Yıllık 100 milyar dolarlık bir pazar hacmine sahip uluslararası öğrenci hareketliliği var dünyada.
Az şey mi?
Bu parayla altı ay önce geçirdiğimiz “asrın felaketi” dediğimiz depremin viran ettiği 11 ilimizin yeniden ihyası için yeter de artar bile. Bu pazarın en büyük payını başta ABD ve İngiltere olmak üzere Fransa’sı Almanya’sı v.s batılı ülkeler alıyor. Hiçbiri de şikâyetçi değil. Aksine, daha çok gelsinler diye çırpınıyorlar. Tabiri caizse bir öğrenci kapmak için 10 takla atıyorlar.
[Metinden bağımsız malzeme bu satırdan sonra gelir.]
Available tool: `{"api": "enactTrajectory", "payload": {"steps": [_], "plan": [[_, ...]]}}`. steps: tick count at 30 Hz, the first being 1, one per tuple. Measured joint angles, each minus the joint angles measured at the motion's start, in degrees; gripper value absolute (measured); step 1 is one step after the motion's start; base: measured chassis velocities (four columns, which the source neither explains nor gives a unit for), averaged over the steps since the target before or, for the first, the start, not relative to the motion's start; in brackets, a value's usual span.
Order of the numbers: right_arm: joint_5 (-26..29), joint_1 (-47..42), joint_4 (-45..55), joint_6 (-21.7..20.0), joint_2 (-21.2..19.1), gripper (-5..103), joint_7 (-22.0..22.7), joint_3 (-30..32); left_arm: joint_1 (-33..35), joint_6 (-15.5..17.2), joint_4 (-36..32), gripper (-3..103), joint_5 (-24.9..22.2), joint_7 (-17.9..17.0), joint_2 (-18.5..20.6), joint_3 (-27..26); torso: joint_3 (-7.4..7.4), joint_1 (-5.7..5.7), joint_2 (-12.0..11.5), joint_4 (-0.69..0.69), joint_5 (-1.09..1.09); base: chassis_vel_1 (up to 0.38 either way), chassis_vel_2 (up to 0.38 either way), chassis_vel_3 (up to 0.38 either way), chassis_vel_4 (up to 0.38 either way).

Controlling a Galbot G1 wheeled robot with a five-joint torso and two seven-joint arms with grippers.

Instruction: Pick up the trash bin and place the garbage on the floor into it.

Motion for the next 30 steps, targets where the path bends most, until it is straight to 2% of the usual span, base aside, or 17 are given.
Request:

Araştırmalara göre Türkiye'nin payı ise sadece yüzde 2 civarındaymış.Bu da 300 bin öğrenciye tekabül ediyor.Hedef 5 yılda bunu 500 bine çıkarmak için canla başla bir çalışma var.
Ne çabuk unuttuk?
Daha dün 5 milyar dolar için IMF kapılarında dileniyorduk.Uğruna meclisimiz uykuya hasretti.Bir gecede sayısızca kanun çıkarılıyordu.Birileri bir üniversitenin mezuniyet töreninin görüntülerini lağım çukuru olan sosyal medyaya koymuşlar.Tek tek isimler okunuyor. Öğrenciler çağırılıp belgeleri veriliyor:
“Mecit Şeref, Muhammed Abdulkadir, Muhammed Subulehay, Yusuf Abdülaziz Muhammed, Seyit bin Allov, Adam Beşir...”Liste uzayıp gidiyor.Mısır’dan,Cezayir’den, Tunus’tan, Sudan’dan ve diğer çeşitli ülkelerden gelen öğrenciler tek tek boy gösteriyor haliyle. Yadırganacak bir durum yok. Olması gereken ve hatta iftihar edilmesi gerekir değil mi?
Ama gel gör ki altına yapılan yorumlar tek kelimeyle rezalet.Irkçılık ve faşistlik dizboyu aman Allah’ım!
Ne ara bu hale geldik? Bindiğimiz dalı kestiğimizin farkında mıyız?
Oysa ki bu öğrenciler Türkiye'yi seçmişler, gelmişler, burada okuyorlar. Bizim kültürümüzü alıyorlar. Bizim dilimizi öğreniyorlar. Türkiye dostu olarak yetişiyorlar. Hadi geçtim bunları yahu bunlar çuvalla para bırakıyorlar bunu o küçücük beyninizle hiç mi idrak etmezsiniz? Etmiyorsanız kusura bakmayınız ya birilerince kullanılan aparatlarısınız ya da Belhum Adal sınıfındasınız.